━━━ Given information

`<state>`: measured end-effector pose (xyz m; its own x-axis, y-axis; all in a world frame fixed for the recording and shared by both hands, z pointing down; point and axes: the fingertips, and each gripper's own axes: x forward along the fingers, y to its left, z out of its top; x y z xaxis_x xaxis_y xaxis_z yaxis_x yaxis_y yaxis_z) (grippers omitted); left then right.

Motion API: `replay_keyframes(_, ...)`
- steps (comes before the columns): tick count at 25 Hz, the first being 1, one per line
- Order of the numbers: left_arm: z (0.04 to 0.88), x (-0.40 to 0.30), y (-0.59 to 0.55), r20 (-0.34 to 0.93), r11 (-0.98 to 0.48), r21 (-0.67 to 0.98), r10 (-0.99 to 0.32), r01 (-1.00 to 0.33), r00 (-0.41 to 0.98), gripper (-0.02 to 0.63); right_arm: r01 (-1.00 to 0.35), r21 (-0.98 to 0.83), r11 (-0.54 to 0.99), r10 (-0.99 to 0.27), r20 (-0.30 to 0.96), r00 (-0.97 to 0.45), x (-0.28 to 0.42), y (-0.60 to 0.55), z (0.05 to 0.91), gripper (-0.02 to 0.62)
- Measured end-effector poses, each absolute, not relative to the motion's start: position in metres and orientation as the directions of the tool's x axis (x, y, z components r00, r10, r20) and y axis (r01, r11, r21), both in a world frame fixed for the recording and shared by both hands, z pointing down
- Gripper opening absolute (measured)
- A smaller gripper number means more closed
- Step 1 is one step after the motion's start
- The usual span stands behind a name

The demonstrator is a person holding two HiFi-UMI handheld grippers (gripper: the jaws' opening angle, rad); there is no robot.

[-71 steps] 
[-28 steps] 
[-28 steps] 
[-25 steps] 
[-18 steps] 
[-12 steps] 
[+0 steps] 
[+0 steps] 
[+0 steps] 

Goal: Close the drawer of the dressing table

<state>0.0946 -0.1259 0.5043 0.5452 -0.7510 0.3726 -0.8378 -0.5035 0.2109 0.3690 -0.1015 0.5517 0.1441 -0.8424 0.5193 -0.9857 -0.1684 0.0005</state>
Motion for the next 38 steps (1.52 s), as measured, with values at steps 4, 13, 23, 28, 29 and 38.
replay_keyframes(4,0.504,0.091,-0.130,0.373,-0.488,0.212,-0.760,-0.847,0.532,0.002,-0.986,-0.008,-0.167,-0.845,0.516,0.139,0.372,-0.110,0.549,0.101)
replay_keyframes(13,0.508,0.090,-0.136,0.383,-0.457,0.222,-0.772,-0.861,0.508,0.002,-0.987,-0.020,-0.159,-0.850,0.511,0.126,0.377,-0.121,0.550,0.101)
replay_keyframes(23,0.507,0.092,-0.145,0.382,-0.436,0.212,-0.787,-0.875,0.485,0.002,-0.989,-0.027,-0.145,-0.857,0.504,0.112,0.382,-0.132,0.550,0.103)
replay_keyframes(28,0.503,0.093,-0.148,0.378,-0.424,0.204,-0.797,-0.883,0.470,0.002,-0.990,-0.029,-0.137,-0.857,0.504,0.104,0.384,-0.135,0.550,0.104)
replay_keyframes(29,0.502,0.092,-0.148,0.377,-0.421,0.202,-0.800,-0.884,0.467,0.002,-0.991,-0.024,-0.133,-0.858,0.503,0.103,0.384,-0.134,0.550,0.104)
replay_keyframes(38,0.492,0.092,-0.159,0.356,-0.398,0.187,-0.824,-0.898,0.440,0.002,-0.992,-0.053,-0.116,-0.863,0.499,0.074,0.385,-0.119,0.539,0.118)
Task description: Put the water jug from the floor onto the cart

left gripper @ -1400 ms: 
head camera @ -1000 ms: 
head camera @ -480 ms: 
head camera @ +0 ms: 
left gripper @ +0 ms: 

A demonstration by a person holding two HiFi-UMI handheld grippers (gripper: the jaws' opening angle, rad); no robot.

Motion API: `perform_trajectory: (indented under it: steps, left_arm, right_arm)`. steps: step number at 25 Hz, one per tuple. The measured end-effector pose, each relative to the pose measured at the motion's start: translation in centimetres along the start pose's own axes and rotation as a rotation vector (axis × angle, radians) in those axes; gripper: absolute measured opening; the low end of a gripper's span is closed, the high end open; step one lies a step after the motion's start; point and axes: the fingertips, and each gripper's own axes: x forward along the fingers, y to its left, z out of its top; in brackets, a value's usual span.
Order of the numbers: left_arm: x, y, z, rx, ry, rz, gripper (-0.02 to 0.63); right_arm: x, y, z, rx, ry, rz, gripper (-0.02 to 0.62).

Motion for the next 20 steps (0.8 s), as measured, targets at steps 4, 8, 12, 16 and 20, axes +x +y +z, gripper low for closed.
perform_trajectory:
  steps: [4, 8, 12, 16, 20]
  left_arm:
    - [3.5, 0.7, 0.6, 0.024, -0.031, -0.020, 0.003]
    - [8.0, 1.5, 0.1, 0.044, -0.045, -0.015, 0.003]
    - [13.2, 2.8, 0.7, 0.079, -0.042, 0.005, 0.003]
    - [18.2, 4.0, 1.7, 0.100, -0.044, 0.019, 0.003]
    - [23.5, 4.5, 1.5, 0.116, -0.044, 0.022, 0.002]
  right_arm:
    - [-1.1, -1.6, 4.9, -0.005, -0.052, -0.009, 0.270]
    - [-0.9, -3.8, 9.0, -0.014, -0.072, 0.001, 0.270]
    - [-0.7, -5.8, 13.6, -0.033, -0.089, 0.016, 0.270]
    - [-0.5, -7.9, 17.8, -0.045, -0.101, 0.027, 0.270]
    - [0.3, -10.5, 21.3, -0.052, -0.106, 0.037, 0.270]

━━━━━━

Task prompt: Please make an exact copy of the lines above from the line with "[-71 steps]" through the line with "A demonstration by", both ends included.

Response area:
[-71 steps] 
[-28 steps] 
[-28 steps] 
[-25 steps] 
[-18 steps] 
[-12 steps] 
[+0 steps] 
[+0 steps] 
[+0 steps] 

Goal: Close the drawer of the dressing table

<state>0.0946 -0.1259 0.5043 0.5452 -0.7510 0.3726 -0.8378 -0.5035 0.2109 0.3690 -0.1015 0.5517 0.1441 -0.8424 0.5193 -0.9857 -0.1684 0.0005</state>
Motion for the next 38 steps (1.52 s), as measured, with values at steps 4, 13, 23, 28, 29 and 38.
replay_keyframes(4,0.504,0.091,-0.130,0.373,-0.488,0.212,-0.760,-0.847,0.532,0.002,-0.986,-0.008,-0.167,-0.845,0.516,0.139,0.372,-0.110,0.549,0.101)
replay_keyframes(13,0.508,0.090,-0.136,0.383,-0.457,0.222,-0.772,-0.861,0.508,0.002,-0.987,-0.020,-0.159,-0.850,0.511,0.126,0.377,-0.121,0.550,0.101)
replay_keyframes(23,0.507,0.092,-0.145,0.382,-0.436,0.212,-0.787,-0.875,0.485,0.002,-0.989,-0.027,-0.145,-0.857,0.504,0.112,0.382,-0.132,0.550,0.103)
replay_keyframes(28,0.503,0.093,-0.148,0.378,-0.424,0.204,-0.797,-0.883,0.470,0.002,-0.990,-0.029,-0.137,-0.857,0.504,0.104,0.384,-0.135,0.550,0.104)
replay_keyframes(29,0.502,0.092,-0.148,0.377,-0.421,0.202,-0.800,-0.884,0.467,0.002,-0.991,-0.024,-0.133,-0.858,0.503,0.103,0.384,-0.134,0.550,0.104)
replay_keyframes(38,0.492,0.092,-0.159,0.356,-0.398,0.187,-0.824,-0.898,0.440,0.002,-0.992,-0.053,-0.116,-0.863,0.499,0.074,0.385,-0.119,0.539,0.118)
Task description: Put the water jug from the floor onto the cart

left gripper @ -1400 ms: 
head camera @ -1000 ms: 
head camera @ -480 ms: 
head camera @ +0 ms: 
left gripper @ +0 ms: 

A demonstration by a person holding two HiFi-UMI handheld grippers (gripper: the jaws' opening angle, rad); no robot.

This answer requires no further additions.